Work to complete =>
Wherever a line holds the word "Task", copy that line from the data.

Source data =>

::::

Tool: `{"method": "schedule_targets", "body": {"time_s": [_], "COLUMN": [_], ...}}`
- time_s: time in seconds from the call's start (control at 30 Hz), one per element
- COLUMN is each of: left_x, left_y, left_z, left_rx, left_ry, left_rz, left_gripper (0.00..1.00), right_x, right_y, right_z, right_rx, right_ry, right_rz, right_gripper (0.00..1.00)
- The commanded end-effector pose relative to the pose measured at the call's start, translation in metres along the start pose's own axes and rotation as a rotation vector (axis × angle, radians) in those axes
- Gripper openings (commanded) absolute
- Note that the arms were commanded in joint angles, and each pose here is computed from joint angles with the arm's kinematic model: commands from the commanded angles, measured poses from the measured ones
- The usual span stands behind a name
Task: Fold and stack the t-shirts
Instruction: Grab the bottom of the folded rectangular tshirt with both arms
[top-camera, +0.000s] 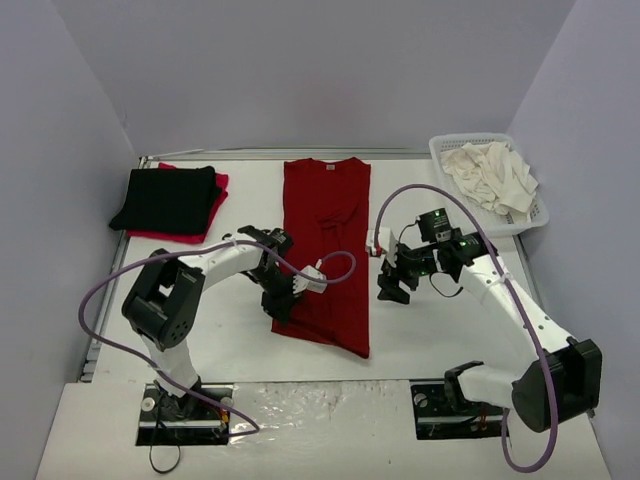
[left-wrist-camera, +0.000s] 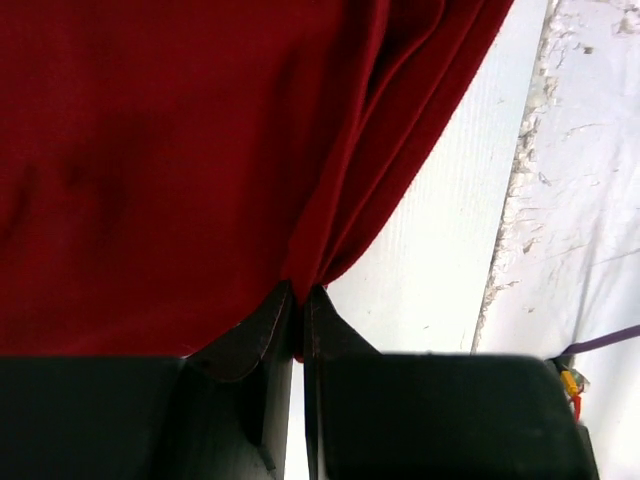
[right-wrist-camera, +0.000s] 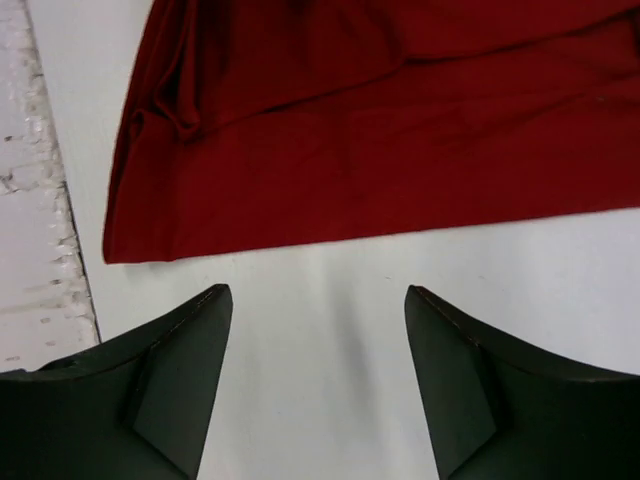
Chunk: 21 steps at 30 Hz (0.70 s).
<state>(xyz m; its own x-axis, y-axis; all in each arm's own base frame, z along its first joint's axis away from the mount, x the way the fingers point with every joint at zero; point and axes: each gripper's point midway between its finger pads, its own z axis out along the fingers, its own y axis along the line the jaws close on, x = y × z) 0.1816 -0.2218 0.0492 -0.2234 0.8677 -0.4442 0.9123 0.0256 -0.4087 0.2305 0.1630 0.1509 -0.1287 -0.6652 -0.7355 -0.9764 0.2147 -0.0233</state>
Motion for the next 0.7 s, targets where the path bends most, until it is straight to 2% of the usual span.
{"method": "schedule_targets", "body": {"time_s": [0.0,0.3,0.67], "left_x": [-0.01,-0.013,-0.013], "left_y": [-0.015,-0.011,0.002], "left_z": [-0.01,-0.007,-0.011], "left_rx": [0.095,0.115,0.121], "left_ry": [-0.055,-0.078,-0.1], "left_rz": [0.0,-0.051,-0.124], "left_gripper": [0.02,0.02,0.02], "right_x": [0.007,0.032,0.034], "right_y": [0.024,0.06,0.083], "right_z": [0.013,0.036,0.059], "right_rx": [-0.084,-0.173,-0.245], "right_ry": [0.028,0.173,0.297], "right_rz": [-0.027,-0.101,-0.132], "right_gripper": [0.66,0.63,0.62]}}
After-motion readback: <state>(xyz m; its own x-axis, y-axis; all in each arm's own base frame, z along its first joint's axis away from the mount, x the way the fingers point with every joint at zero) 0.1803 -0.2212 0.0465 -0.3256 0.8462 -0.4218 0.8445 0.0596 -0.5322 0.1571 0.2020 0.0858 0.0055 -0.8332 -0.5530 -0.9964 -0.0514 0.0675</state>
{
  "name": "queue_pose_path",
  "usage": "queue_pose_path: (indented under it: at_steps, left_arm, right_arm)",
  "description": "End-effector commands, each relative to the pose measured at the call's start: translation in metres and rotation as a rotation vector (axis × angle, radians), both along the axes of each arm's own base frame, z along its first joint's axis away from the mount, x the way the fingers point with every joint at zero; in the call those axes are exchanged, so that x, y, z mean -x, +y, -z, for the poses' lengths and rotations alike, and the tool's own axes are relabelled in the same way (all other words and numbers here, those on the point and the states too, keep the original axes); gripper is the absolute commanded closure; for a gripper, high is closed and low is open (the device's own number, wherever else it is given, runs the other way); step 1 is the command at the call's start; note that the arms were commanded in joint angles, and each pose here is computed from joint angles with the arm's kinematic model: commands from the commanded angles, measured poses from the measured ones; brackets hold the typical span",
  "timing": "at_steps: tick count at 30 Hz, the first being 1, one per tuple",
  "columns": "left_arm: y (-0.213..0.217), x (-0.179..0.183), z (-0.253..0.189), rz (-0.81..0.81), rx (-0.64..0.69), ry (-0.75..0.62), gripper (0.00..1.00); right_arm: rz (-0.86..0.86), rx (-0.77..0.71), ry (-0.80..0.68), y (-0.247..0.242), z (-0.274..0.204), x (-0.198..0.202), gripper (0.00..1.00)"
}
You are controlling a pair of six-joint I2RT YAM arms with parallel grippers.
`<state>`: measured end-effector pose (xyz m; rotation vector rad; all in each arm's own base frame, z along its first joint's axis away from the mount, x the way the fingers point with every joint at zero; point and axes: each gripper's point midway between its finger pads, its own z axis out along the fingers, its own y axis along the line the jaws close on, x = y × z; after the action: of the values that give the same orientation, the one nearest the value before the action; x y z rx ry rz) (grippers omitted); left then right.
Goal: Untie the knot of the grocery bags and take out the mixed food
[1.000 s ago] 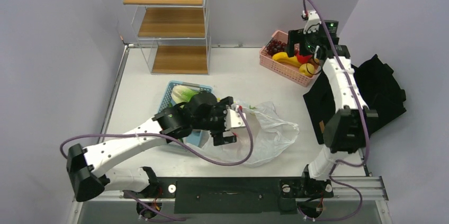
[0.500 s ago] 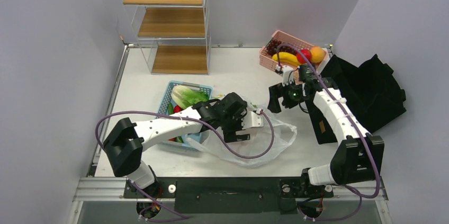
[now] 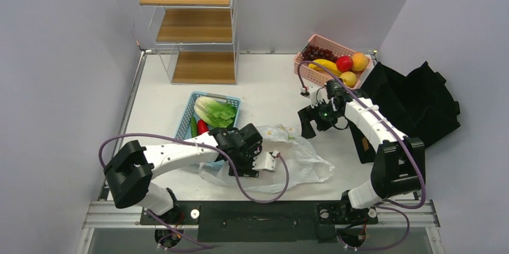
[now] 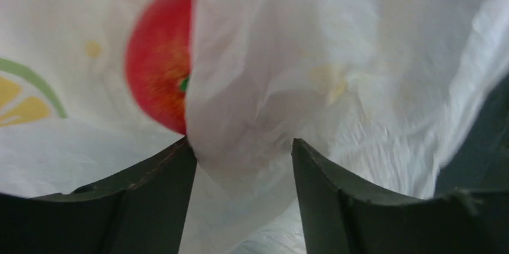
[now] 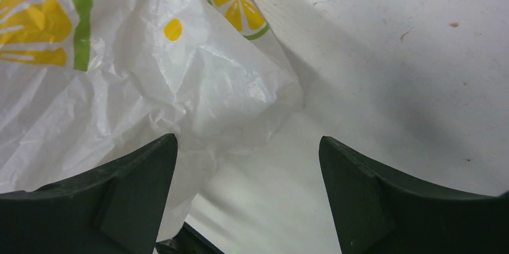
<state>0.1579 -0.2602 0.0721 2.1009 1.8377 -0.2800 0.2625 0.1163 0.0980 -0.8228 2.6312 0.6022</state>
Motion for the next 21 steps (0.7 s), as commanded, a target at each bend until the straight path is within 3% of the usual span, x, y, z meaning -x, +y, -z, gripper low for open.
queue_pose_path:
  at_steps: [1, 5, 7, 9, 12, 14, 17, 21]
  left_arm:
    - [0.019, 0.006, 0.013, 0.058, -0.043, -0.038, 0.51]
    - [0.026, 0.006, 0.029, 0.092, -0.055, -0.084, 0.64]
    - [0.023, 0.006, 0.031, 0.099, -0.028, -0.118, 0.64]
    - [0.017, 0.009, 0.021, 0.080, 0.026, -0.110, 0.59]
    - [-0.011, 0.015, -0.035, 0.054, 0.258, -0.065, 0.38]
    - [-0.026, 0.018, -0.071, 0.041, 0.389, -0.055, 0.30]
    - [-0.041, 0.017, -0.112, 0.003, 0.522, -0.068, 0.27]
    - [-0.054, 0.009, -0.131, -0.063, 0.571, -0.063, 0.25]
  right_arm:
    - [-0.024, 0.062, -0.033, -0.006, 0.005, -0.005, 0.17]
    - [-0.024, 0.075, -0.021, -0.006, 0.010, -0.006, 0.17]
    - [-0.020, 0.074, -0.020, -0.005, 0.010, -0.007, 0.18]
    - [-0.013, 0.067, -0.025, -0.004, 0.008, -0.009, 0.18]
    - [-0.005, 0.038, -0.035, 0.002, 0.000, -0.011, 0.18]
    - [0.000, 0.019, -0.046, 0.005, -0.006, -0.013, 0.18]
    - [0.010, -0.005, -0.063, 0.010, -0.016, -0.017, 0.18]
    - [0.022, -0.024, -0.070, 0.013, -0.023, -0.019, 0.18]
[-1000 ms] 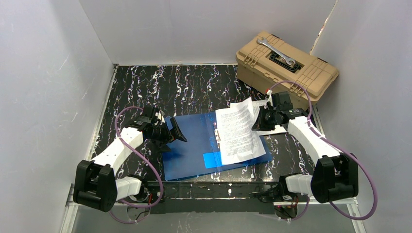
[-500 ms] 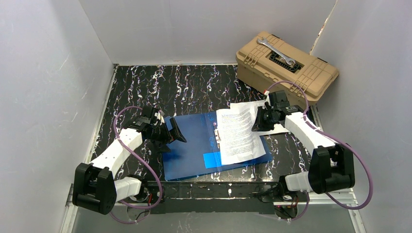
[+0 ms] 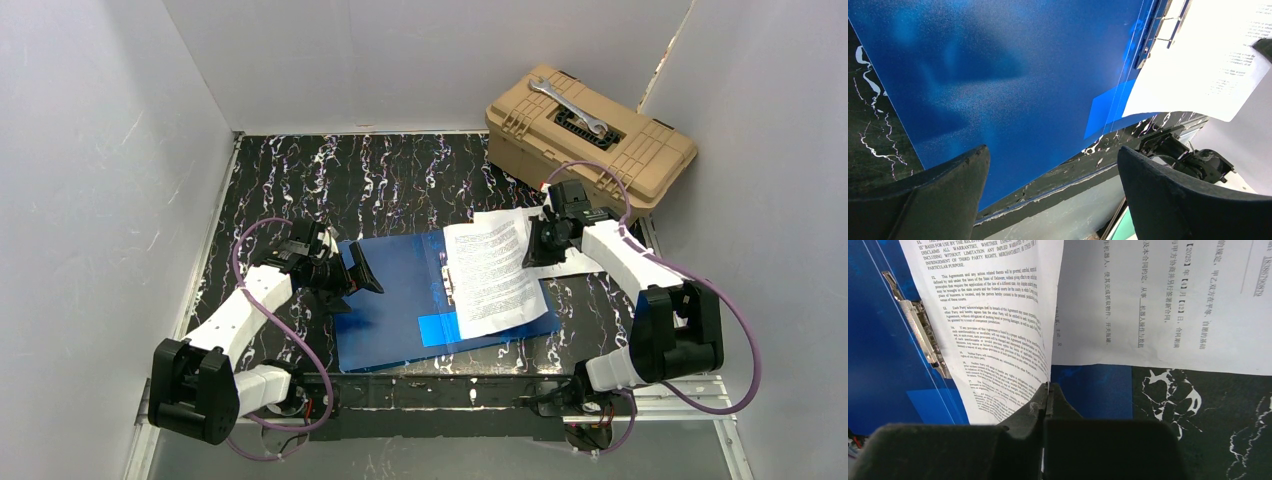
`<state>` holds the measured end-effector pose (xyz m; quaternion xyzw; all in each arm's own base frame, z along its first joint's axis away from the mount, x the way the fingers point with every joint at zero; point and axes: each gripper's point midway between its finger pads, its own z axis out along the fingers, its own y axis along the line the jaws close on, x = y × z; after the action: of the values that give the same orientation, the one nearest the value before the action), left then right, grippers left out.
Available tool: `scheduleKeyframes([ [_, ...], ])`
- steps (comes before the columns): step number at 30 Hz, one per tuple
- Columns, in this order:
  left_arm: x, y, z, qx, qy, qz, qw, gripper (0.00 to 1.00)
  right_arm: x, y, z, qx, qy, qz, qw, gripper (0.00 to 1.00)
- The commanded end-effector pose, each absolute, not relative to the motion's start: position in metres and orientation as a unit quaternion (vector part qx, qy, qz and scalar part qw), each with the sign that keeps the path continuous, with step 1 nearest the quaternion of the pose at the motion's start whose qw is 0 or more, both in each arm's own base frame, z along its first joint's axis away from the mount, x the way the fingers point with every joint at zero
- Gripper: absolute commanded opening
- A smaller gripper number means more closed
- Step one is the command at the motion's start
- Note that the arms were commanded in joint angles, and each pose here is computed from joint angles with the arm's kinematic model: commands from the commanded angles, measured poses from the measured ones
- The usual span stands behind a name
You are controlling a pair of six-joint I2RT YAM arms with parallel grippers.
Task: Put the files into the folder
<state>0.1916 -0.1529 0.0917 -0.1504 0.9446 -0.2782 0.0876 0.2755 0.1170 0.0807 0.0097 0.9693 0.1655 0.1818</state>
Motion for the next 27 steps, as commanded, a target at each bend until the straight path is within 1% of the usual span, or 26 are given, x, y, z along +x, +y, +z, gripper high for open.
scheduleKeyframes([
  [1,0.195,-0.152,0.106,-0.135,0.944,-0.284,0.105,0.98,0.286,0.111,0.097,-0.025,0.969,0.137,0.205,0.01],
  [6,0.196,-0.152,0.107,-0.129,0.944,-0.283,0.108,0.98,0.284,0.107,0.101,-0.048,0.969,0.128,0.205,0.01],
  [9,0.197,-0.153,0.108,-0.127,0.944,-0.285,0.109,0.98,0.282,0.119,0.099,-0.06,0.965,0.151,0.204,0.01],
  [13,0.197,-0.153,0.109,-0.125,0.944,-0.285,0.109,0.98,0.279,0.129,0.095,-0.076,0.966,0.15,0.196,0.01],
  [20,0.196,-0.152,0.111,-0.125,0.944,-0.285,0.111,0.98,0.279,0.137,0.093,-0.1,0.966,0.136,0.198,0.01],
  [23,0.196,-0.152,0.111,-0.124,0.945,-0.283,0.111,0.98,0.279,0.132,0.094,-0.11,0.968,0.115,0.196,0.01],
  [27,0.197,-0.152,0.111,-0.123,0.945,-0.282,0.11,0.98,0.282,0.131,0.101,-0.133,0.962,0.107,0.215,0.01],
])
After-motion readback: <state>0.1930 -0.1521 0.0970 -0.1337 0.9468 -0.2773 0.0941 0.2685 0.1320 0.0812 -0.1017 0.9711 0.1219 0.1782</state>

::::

Solution to the exercise =>
Task: Fold and stack the t-shirts
Task: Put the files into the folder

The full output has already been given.